Rating: ★★★★½ (4.5/5)

Some films wash over you gently; others pin you to your seat and refuse to let go until the credits roll. Mary Bronstein's "If I Had Legs I'd Kick You" belongs firmly in the latter category—a relentless, anxiety-inducing Thriller masquerading as a maternal Drama that's also somehow one of the year's most darkly funny films.
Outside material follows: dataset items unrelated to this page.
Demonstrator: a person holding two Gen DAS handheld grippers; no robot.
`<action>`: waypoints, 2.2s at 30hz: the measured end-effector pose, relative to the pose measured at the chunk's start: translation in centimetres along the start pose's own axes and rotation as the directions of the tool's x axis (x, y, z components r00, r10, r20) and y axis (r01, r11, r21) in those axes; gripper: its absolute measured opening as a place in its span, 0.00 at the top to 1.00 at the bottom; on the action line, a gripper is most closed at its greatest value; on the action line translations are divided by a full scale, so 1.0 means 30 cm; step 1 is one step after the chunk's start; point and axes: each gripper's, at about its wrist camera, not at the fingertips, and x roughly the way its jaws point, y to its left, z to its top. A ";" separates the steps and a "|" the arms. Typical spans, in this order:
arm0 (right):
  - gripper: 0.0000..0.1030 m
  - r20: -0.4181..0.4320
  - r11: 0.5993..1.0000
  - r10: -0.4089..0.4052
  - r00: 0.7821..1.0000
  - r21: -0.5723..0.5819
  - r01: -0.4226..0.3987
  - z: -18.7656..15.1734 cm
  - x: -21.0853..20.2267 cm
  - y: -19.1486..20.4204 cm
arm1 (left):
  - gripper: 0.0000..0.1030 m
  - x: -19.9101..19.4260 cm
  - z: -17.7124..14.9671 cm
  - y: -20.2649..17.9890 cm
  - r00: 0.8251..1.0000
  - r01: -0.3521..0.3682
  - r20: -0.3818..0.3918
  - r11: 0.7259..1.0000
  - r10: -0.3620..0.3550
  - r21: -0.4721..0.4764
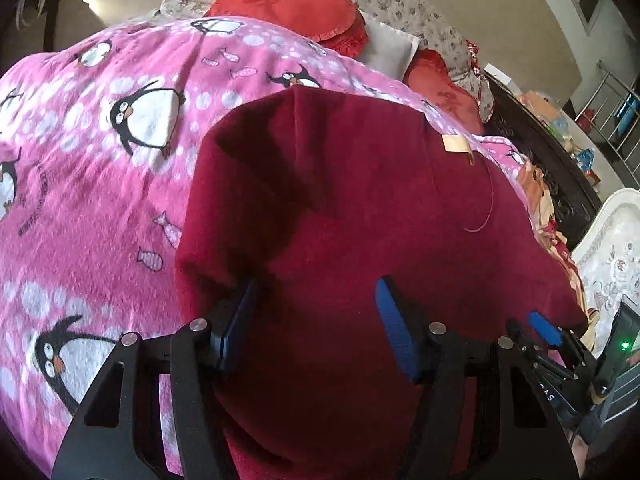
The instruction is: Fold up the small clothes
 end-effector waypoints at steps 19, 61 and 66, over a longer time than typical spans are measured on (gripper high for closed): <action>0.43 0.044 0.994 0.080 0.996 0.071 -0.083 0.027 -0.181 -0.128 | 0.16 -0.206 -0.275 -0.057 0.991 -0.137 0.021 0.984 0.135 0.114; 0.95 0.339 0.902 -0.155 0.928 0.431 -0.007 0.135 -0.635 -1.041 | 0.16 -0.234 -0.274 -0.015 0.992 -0.112 0.059 0.993 0.110 0.034; 0.95 0.427 0.930 -0.044 0.903 0.348 -0.119 0.242 -0.750 -0.894 | 0.16 -0.234 -0.274 -0.014 0.992 -0.110 0.060 0.993 0.108 0.032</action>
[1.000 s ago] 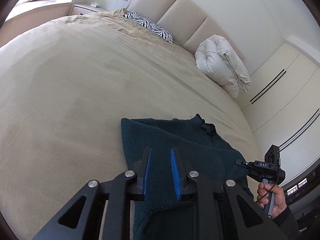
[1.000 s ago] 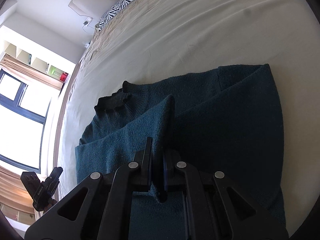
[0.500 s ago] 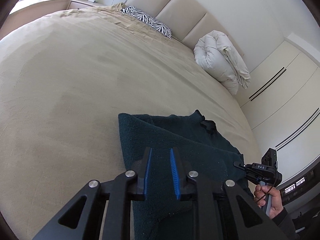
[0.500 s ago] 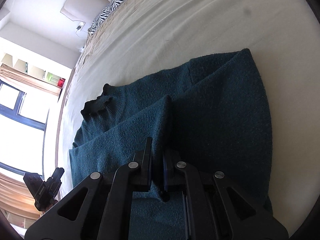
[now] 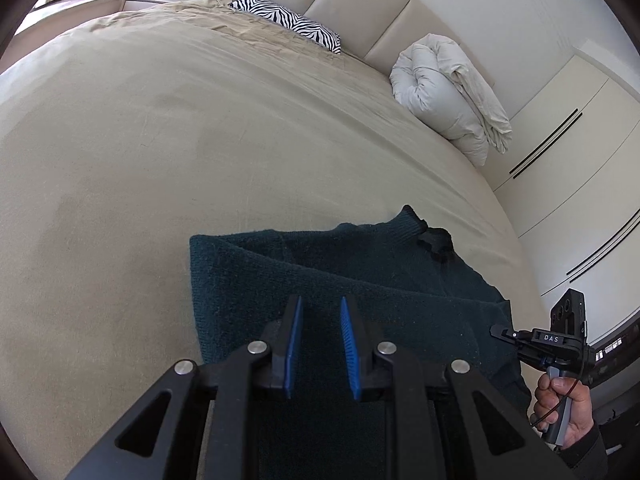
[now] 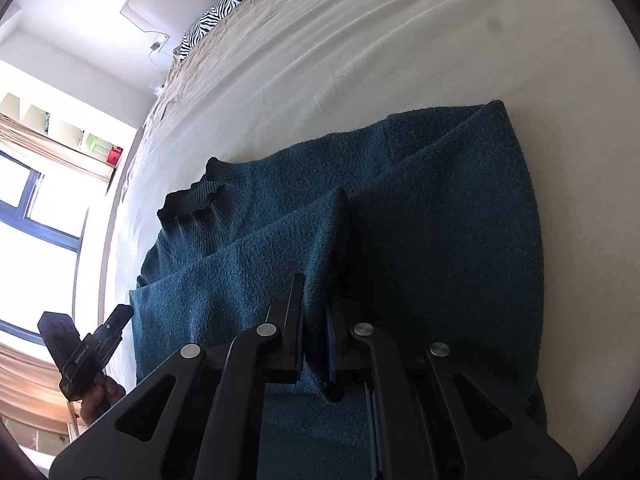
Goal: Fold small clothes
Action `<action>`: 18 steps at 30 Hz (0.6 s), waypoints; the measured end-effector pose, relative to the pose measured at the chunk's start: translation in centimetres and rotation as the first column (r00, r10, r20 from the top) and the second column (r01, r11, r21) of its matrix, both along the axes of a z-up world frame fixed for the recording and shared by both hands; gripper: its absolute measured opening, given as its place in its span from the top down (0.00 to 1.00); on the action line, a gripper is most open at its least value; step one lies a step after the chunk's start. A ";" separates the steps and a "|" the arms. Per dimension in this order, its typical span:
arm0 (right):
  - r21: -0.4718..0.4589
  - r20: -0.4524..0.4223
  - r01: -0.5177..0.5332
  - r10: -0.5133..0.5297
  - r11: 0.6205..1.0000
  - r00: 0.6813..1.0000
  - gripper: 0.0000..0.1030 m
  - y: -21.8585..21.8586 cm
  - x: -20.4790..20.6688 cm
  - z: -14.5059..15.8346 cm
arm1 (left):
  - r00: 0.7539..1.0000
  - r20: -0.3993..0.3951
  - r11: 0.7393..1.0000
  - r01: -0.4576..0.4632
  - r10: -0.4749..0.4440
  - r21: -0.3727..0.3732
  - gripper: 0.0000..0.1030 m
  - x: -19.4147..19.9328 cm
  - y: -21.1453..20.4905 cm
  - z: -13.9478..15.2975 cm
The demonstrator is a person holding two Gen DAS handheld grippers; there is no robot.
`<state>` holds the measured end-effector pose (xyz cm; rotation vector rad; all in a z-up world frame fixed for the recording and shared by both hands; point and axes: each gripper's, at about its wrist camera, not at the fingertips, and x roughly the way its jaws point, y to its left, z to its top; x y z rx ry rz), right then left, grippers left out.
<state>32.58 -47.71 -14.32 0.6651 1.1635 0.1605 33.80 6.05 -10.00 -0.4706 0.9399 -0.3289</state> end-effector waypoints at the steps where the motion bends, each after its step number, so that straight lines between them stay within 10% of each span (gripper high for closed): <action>1: 0.012 -0.006 0.004 -0.004 1.000 1.000 0.93 -0.1 0.1 -0.4 | 1.000 -0.016 1.000 -0.003 0.003 0.007 0.80 0.4 0.1 -0.7; 6: 0.073 0.003 0.032 -0.032 0.997 0.999 0.93 -0.7 -0.3 -1.2 | 0.999 -0.052 0.999 -0.017 0.014 -0.051 0.95 1.5 1.6 -3.0; 18: 0.272 0.059 0.082 -0.102 0.959 0.993 0.85 -1.5 -4.4 -0.9 | 0.996 -0.045 0.994 0.073 -0.077 -0.087 0.87 1.4 4.0 -2.9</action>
Rose Byrne delivers a career-defining performance as Linda, a Montauk therapist and mother whose life systematically collapses over the course of what feels like an extended panic attack captured on film. With her daughter suffering from a mysterious illness requiring constant care, her husband absent on a months-long work assignment, a literal hole erupting through her bedroom ceiling, and her own mental health deteriorating by the hour, Linda becomes a case study in how much pressure a human being can withstand before shattering completely. Bronstein's first feature in 17 years is a surreal, expressionistic plunge into the impossible demands of contemporary motherhood, shot with the urgent intensity of the Safdie brothers' best work and edited with jagged precision that mirrors its protagonist's fractured psyche. Distributed by A24, this 2025 Film won't be for everyone—it's too uncompromising, too willing to make its heroine unsympathetic, too insistent on denying easy catharsis. But for those willing to endure its claustrophobic intensity, it's an extraordinary achievement.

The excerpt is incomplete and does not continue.